2.2. Intervention coding
A full description of the coding process and results for all the EARLY trials is published. 11 Briefly, four coders with at least Master's level training in behavioral science were trained in BCTTv1 using the website (https://www.bct‐taxonomy.com/) 24 and app created by Michie and colleagues, as well as through practice coding exercises. Coding plans were developed through meetings held with two of the initial taxonomy developers, Drs. Charles Abraham and Susan Michie.
For the full review (the coding of the criterion measure) each of the participating EARLY studies provided the intervention protocol including intervention manuals of procedures, all intervention materials, and screen shots or logins for direct access to technology components. Each treatment arm was coded independently by two or three raters.
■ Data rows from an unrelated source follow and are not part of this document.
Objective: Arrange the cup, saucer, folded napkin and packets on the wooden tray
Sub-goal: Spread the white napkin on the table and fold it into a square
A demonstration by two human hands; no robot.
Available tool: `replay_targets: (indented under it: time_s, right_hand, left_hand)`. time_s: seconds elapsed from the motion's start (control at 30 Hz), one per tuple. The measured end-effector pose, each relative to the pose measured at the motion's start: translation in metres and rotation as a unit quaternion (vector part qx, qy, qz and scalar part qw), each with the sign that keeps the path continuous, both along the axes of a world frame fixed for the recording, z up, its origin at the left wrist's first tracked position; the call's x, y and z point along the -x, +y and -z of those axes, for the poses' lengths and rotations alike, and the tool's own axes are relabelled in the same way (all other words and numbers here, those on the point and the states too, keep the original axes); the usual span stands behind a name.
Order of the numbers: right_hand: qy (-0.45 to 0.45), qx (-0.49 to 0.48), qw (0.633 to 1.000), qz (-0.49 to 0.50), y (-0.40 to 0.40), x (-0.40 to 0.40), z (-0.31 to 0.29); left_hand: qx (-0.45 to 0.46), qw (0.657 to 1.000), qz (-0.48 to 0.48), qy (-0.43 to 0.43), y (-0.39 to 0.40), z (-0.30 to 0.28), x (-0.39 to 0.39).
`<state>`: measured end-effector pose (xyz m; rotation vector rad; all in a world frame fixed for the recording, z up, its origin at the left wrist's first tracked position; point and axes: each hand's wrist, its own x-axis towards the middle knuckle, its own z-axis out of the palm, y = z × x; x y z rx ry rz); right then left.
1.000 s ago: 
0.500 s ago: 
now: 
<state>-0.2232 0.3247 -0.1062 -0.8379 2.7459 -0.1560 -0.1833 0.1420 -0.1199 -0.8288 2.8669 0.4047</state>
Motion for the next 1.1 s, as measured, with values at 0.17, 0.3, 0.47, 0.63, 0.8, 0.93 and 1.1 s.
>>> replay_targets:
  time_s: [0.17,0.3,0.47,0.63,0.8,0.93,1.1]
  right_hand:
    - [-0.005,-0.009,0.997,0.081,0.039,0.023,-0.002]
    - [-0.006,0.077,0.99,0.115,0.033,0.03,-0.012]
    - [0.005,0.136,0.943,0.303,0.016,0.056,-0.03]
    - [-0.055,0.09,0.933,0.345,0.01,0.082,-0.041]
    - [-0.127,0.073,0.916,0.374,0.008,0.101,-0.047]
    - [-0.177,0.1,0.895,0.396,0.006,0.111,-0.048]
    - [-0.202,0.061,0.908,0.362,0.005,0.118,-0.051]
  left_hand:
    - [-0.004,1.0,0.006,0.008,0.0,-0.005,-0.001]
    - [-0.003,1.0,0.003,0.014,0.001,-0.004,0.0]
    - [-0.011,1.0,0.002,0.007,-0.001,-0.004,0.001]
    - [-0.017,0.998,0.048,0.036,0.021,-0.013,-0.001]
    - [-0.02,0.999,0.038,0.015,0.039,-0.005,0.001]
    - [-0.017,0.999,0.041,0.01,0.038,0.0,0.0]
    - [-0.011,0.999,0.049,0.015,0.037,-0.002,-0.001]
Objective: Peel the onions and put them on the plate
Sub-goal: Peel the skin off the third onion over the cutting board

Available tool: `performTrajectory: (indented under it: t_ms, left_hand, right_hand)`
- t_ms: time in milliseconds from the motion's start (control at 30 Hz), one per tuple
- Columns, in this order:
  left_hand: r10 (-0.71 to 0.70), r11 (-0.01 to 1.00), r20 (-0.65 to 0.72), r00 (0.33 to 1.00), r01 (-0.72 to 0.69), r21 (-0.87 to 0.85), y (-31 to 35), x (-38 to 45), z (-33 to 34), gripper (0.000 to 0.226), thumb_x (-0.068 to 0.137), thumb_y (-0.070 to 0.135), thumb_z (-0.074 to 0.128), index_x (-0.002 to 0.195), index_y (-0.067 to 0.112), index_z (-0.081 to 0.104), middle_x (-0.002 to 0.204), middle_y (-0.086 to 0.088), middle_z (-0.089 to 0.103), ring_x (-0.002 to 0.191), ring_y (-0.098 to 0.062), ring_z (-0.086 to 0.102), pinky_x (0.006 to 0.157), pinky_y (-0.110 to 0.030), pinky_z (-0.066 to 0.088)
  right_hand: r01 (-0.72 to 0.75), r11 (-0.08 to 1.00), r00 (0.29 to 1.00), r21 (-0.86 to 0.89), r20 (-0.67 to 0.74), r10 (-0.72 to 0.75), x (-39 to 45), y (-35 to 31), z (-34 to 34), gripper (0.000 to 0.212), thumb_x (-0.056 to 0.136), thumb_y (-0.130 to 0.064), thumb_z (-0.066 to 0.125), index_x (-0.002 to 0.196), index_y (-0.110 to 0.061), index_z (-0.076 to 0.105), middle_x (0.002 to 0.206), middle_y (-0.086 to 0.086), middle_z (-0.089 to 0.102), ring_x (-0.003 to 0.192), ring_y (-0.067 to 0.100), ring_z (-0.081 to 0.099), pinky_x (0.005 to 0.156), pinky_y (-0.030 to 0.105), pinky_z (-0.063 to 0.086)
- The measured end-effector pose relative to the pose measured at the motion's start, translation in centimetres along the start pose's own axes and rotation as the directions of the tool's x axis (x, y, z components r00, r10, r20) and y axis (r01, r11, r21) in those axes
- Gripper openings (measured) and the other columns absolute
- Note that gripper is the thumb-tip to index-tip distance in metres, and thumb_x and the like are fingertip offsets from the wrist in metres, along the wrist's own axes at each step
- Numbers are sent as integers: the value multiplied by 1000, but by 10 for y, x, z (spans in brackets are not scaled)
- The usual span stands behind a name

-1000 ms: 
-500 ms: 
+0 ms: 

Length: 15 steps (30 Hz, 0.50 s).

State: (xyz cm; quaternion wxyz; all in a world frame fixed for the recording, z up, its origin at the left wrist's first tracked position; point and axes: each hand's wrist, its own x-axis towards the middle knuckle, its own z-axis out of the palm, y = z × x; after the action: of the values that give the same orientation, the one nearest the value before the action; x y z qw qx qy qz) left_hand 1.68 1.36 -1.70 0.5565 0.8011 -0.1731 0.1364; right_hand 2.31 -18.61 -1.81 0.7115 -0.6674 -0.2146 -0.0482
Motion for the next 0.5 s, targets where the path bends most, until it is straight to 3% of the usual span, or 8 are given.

After coding, a consensus meeting was used to identify discrepancies and additional documents were requested from the sites. Raters independently re‐coded those BCTs for which there was disagreement. Following this second coding, structured interviews with study teams were completed to clarify questions and the coding team met to reach consensus. Following these interviews, the coded BCTs were sent to sites for their review and consensus. In every case, the study team indicated that additional BCTs should be coded and they were asked to provide documentation (e.g., lessons, podcasts, campaign documents) to demonstrate how the BCT was used. An average of 3.2 (range 0–12) BCTs were added to the coding following study team review. A domain was coded as present if an intervention included at least one BCT from the domain.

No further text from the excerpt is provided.